◆ **Exercise goal**: Copy each line of the data below in which the word "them" can be found.

○ ○ ○ ○ ○ ○ ○

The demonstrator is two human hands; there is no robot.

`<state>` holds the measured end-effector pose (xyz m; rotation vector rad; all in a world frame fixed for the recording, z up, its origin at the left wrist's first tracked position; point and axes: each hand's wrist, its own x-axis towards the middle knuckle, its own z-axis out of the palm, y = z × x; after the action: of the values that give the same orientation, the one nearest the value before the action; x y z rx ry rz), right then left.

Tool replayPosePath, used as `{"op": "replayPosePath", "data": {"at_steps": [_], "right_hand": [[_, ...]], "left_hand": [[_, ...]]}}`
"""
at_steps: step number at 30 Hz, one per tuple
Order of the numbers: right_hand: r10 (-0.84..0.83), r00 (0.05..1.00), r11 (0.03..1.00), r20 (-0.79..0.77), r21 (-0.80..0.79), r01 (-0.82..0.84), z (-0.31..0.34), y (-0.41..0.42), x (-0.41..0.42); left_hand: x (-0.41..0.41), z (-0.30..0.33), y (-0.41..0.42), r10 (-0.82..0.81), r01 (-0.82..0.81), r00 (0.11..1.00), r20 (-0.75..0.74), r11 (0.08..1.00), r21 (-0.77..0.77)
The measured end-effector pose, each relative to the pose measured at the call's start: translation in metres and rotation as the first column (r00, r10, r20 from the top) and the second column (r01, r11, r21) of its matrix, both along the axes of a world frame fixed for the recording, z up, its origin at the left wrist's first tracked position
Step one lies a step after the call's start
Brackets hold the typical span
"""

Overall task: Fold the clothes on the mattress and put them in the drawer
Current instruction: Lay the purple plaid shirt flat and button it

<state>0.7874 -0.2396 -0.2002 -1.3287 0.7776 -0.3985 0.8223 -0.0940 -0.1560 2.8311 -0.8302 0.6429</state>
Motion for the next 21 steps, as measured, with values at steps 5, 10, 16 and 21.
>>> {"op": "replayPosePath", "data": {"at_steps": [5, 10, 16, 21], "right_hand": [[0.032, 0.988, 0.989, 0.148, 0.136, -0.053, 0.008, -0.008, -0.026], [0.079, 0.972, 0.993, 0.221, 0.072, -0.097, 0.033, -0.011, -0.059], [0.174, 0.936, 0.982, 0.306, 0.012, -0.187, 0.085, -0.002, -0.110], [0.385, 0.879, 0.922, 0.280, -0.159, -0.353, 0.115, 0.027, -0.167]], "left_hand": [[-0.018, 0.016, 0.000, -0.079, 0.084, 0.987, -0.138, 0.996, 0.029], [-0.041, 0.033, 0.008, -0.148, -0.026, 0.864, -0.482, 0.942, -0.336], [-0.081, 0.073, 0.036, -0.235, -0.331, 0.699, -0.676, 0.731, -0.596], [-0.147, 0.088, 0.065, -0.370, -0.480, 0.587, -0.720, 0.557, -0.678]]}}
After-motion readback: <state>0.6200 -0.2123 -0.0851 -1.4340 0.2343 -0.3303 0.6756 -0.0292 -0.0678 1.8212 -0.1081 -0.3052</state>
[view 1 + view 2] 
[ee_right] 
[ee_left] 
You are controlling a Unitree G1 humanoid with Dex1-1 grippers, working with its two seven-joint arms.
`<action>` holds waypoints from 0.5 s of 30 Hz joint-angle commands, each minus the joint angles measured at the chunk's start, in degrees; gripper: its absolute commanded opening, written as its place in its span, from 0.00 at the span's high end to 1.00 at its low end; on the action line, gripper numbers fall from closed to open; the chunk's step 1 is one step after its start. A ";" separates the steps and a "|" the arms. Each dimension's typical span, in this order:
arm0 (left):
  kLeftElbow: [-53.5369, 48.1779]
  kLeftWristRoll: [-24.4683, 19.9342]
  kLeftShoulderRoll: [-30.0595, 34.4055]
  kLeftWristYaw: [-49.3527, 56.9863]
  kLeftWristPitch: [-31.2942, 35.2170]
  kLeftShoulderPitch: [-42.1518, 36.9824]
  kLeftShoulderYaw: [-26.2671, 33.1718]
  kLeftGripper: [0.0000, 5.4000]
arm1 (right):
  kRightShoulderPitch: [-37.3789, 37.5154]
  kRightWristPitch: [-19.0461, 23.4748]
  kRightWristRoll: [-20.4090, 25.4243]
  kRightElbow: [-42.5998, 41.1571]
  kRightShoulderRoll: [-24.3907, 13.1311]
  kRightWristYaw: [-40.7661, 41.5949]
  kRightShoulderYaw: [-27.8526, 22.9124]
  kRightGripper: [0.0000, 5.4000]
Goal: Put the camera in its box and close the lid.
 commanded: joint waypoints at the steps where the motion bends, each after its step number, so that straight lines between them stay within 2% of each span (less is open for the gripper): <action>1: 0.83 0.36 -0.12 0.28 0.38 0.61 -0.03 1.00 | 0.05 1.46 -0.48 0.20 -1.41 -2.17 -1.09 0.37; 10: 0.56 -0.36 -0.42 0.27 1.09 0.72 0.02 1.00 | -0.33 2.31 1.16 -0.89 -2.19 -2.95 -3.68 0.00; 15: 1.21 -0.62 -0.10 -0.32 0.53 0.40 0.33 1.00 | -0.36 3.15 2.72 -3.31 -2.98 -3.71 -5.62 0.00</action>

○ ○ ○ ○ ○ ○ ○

◆ **Solution to this problem**:
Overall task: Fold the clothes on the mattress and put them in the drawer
 commanded: joint waypoints at the steps where the motion bends, each after its step number, so that straight lines between them stay within 2% of each span (less is open for the gripper): <action>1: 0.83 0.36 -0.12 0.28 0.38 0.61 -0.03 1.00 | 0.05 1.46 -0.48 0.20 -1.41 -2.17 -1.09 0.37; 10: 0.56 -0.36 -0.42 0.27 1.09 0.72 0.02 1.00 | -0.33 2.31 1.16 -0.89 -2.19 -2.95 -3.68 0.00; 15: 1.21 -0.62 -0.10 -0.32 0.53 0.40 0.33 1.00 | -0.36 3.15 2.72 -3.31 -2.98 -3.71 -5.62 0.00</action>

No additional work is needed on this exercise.